O'Neill added some communities don't have access to safety equipment or lessons because of poverty. She noted more awareness about the issue is needed — as well as funding to promote safety training and to purchase safety equipment.
Why more injuries?
The reasons for the disproportionate risk of injury among Indigenous children and youth are numerous and complex.
According to Statistics Canada, Indigenous families tend to have lower incomes, less education and higher unemployment compared with other Canadians, while being generally younger and more likely to live in a rural area. They are also likelier to live in unsafe, substandard housing, and to encounter local shortages in health care personnel and resources.
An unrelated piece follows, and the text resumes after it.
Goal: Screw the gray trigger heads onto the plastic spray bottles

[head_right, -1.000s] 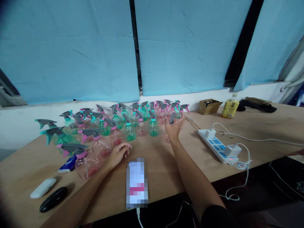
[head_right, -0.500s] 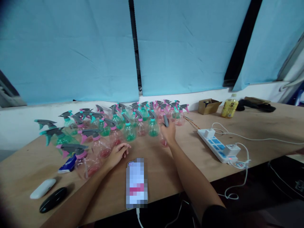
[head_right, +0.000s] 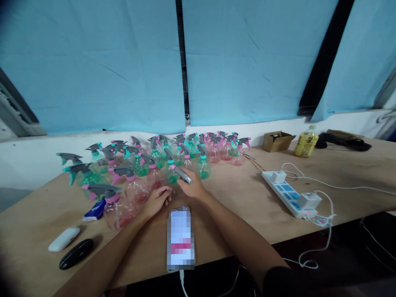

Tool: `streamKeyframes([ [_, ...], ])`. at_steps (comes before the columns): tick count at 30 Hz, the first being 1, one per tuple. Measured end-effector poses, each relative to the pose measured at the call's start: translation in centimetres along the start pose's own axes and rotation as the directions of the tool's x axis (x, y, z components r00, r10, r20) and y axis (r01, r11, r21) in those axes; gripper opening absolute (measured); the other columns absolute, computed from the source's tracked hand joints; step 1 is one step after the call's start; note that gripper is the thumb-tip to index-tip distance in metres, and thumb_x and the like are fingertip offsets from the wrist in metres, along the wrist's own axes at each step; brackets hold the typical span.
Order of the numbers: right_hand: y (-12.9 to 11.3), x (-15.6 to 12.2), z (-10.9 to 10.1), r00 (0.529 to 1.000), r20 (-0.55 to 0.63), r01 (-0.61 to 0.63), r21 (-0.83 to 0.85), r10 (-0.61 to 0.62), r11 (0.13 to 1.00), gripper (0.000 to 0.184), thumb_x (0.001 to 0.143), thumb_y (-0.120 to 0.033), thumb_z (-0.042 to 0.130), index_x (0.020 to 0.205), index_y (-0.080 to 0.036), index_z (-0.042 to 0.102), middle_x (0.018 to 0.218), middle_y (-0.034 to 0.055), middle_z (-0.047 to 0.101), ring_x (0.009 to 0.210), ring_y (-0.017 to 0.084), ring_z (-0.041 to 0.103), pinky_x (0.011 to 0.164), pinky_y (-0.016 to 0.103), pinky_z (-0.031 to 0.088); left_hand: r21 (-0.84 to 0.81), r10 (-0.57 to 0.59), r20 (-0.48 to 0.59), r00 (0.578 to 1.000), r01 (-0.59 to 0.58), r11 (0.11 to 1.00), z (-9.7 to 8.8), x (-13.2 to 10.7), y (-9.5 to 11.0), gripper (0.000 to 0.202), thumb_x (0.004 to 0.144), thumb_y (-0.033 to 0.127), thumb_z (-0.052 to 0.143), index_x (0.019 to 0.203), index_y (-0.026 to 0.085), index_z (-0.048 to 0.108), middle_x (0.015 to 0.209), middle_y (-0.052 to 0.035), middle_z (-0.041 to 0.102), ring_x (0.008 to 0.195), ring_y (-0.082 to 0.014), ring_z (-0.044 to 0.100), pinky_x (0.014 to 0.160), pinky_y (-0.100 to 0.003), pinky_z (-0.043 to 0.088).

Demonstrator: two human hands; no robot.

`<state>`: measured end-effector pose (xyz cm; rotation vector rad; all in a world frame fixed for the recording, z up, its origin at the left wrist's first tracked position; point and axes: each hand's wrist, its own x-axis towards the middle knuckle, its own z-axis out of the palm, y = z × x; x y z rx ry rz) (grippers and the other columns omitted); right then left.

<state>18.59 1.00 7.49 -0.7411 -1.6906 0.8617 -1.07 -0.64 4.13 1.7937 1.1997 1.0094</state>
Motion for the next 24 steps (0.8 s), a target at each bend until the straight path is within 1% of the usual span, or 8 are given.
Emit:
streamKeyframes([
  [3,-0.6,0.7,0.6,0.996,0.022,0.087,-0.052,-0.086,0.995,0.043,0.074,-0.016,0.053,0.113,-0.026,0.066,0.086,0.0001,0.067,0.074,0.016,0.060,0.068,0.027,0.047,-0.016,-0.011,-0.002,1.000,0.011,1.000,0.1,0.1,-0.2,0.038,0.087,0.052,0.051,0.085,0.017,0.065,0.063,0.0020,0.058,0.049,-0.0110,0.050,0.051,-0.023,0.037],
  [5,-0.5,1.6,0.7,0.995,0.069,0.074,-0.022,-0.072,0.997,0.041,0.072,-0.015,0.053,0.108,-0.026,0.068,0.080,-0.0012,0.066,0.069,0.015,0.059,0.066,0.026,0.047,-0.009,-0.008,0.008,1.000,0.008,1.000,0.0,0.0,-0.1,0.038,0.087,0.052,0.051,0.085,0.016,0.065,0.063,0.0019,0.057,0.049,-0.0109,0.049,0.051,-0.023,0.037],
  [8,-0.1,3.1,0.6,0.993,0.117,-0.006,0.116,-0.008,0.993,0.036,0.066,-0.014,0.052,0.097,-0.022,0.070,0.075,-0.0012,0.065,0.064,0.014,0.058,0.062,0.025,0.047,0.016,-0.001,0.025,1.000,0.000,1.000,0.0,-0.1,0.2,0.037,0.088,0.050,0.049,0.085,0.017,0.065,0.063,0.0021,0.057,0.050,-0.0109,0.049,0.052,-0.023,0.038],
  [10,0.1,3.9,0.7,0.985,0.155,-0.106,0.245,0.068,0.964,0.031,0.064,-0.016,0.050,0.087,-0.019,0.070,0.073,0.0001,0.066,0.063,0.014,0.059,0.060,0.025,0.047,0.026,0.005,0.031,1.000,-0.005,1.000,0.0,-0.2,0.3,0.036,0.089,0.050,0.049,0.083,0.018,0.064,0.063,0.0020,0.058,0.051,-0.0111,0.050,0.053,-0.023,0.038],
  [12,0.2,4.2,0.9,0.963,0.232,-0.209,0.326,0.136,0.922,0.025,0.063,-0.018,0.049,0.079,-0.018,0.068,0.067,0.0009,0.065,0.061,0.015,0.059,0.059,0.025,0.048,0.029,0.001,0.028,1.000,-0.002,1.000,0.0,-0.3,0.3,0.037,0.088,0.052,0.049,0.078,0.018,0.061,0.063,0.0017,0.058,0.051,-0.0115,0.050,0.053,-0.023,0.038],
  [14,0.1,4.4,1.0,0.941,0.301,-0.259,0.351,0.154,0.900,0.022,0.062,-0.019,0.049,0.074,-0.018,0.067,0.062,0.0009,0.064,0.059,0.015,0.059,0.059,0.026,0.048,0.027,-0.010,0.016,1.000,0.009,1.000,0.1,-0.4,0.2,0.038,0.088,0.054,0.049,0.075,0.019,0.058,0.063,0.0016,0.059,0.051,-0.0117,0.051,0.053,-0.023,0.038],
  [21,-0.1,4.9,0.4,0.912,0.405,-0.200,0.319,0.058,0.927,0.025,0.060,-0.020,0.050,0.076,-0.016,0.068,0.060,-0.0008,0.064,0.056,0.013,0.058,0.058,0.023,0.044,-0.002,-0.020,0.029,0.999,0.020,1.000,0.1,-0.3,0.2,0.039,0.087,0.054,0.049,0.072,0.019,0.058,0.062,0.0017,0.058,0.051,-0.0114,0.050,0.053,-0.023,0.037],
  [24,0.2,5.0,0.4,0.911,0.410,-0.193,0.331,0.044,0.924,0.025,0.060,-0.020,0.049,0.075,-0.016,0.068,0.062,-0.0003,0.065,0.057,0.014,0.059,0.058,0.024,0.044,-0.032,-0.037,0.027,0.999,0.038,0.999,0.1,-0.1,0.0,0.036,0.087,0.051,0.051,0.073,0.018,0.058,0.062,0.0019,0.058,0.050,-0.0113,0.050,0.053,-0.023,0.037],
])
Historical inequities, cultural alienation and loss of connectedness with the environment, as well as the grim legacy of residential schools, have contributed to depression, to alcohol and substance abuse and associated risk-taking behaviors, and to inadequate parenting skills for some.
Alcohol is a significant contributor to motor vehicle collisions, lack of seat belt use and drowning incidents.
The lack of culturally appropriate or targeted IP programs continues to be a barrier. Rural Indigenous children and youth have not benefitted to the same degree as other Canadians from vehicle safety (e.g., car seat, seat belt) programs or campaigns against impaired driving, nor from swimming lessons, first aid/CPR training or even the enforcement of existing safety laws.